Ahem. Her voice carried that sting of finality, the kind that leaves no cracks for escape. But inside? Oh, haha, I was laughing, not outwardly, but deep in my stubborn heart. Commit to dough and sauce forever? Or shackles of military duty? Ugh, what a joke. Both futures felt like cages, cold and suffocating.
Aunt April didn't see that. She wouldn't.
"Okay, okay, I see. Stop pressuring me. I have to go to school. Your scolding already took five minutes off my journey." I slid past Aunt swiftly, to avoid her eagle-like eyes.
I have learned a few things over the years—that keeping my mouth shut in situations like this is the best thing I can do for myself. She thinks my quietness means surrender. Ha. My silent rebellion tastes bitter, but it's sweet at the same time. Because to be an adventurer is not a dream of mine. It's an addiction.

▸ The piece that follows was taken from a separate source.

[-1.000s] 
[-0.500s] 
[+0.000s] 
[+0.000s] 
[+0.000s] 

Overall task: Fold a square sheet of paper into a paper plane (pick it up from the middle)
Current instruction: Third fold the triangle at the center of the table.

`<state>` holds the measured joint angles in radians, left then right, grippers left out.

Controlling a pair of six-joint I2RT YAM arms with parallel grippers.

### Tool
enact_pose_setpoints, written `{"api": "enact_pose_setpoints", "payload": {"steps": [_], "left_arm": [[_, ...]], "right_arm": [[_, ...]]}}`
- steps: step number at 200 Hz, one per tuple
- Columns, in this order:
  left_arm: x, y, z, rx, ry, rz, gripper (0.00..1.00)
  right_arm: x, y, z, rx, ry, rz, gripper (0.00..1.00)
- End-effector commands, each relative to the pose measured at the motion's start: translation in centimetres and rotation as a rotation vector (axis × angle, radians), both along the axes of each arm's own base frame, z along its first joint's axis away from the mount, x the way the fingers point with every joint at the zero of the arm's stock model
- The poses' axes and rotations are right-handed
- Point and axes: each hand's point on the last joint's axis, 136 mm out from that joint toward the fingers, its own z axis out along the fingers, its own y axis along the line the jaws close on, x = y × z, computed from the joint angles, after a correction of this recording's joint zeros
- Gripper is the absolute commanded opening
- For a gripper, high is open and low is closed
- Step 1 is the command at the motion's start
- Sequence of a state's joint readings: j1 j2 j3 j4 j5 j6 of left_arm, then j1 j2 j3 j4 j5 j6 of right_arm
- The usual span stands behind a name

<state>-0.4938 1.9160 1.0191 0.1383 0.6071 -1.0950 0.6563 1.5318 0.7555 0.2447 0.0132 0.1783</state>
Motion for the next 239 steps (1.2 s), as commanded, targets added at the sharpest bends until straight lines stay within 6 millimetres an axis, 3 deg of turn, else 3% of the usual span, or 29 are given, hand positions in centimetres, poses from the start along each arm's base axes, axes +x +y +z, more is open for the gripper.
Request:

The dagger I once summoned, slick and silver, hidden under my bed, was proof. Proof that I wasn't just some daydreaming fool. Proof that I was different.

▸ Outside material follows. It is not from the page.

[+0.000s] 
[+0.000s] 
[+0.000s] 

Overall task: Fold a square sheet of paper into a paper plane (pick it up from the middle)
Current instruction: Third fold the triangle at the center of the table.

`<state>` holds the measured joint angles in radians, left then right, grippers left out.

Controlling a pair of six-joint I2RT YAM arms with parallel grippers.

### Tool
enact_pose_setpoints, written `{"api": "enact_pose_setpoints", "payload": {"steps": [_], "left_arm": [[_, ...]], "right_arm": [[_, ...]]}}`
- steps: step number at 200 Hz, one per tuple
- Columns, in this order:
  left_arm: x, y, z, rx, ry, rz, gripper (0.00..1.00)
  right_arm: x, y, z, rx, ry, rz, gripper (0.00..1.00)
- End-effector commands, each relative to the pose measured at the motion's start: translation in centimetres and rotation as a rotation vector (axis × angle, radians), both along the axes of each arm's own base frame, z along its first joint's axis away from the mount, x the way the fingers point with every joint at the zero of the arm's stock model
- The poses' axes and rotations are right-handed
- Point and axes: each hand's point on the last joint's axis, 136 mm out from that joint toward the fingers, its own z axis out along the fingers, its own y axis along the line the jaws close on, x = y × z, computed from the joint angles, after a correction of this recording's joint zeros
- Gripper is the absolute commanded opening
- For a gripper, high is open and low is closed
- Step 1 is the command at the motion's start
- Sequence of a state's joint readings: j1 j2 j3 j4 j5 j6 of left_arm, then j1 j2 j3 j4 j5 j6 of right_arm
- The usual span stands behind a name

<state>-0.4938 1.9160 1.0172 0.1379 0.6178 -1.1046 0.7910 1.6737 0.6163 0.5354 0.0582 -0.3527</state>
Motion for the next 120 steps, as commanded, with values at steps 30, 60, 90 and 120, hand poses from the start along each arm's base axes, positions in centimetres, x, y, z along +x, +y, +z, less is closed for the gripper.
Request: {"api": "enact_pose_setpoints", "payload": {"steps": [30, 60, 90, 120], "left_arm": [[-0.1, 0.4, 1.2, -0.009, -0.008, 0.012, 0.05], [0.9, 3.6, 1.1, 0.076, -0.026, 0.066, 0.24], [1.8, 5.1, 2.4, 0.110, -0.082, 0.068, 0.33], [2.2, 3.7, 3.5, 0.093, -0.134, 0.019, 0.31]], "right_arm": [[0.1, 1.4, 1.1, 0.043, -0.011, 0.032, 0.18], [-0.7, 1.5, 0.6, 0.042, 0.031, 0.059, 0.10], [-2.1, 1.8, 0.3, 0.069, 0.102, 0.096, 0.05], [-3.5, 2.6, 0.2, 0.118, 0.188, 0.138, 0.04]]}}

School was no better. But it's important to understand my country's history and learn sword arts. Knowing these things helps me grow, but besides these, the majority of the day I sat there, doodling lines in my notebook, while the laughter of my peers stabbed at me from every direction.
"Oh look," one of them snickered, "there's Winter, staring into space again. Probably dreaming about being a hero while the rest of us do something with our lives."
Haha, so original. As if I hadn't heard that one a thousand times.
"Hey Winter, y'know what? Maybe you should just join the circus—your head's already in the clouds!. Can you show us what research you have completed now and on what heroes? Studying about heroes will not help you become one, nerd."
Argh, of course I do training, just not in front of you morons, but I didn't flinch. Because even if no one believes in you, you've got to believe in yourself and ignore Voices which got nothing better to do than belittle someone who isn't an obedient sheep like them.
I could summon things. Little oddities. Herbs, fragments of strange objects, sometimes things that didn't belong in this world at all. I kept it secret outside my home. Always.
But there's Mr. Hammison, who knows about my abilities. He and I always work to formulate different kinds of pills for herbal purposes. But today he was a little odd.
"Good morning, sir," I said.
"Ye… weah." He shrugged me off in a hurry. "Class today is your periodic table class. Please open page 32." Mr. Hammison spoke as if he were in a rush to complete this class and run off somewhere.
The periodic table is so boring—just learn the names and parrot them until memorisation is complete. But something was off. Mr. Hammison isn't someone who would let a student doze off in broad daylight. And I am a culprit several times today itself. It's very odd not to get scolded even once by now.
Then something flinched. His body posture was odd. He brought out a pill and swallowed it immediately. But as his gaze was about to meet mine, I turned my eyes as if I saw nothing. His face changed, a smile twitching across his lips that didn't belong there. Creepy. Wrong. Unnatural. Unlike Mr. Hammison, from my memory.
Argh. Why didn't I speak up? Why did I let it happen?
Walking home that evening felt like trudging through mud. Every step heavier than the last. The image of his twitching smile clung to me like a parasite.
Had I done this? Was I the reason he looked like that?
So I walked, weary and torn, caught between hope and despair, excitement and dread.
Night draped itself over the rooftops, and honestly, it felt like the whole sky was sighing. I was about to hit the hay, bury myself in the same dull routine, when—knock, knock—soft but urgent. Aah.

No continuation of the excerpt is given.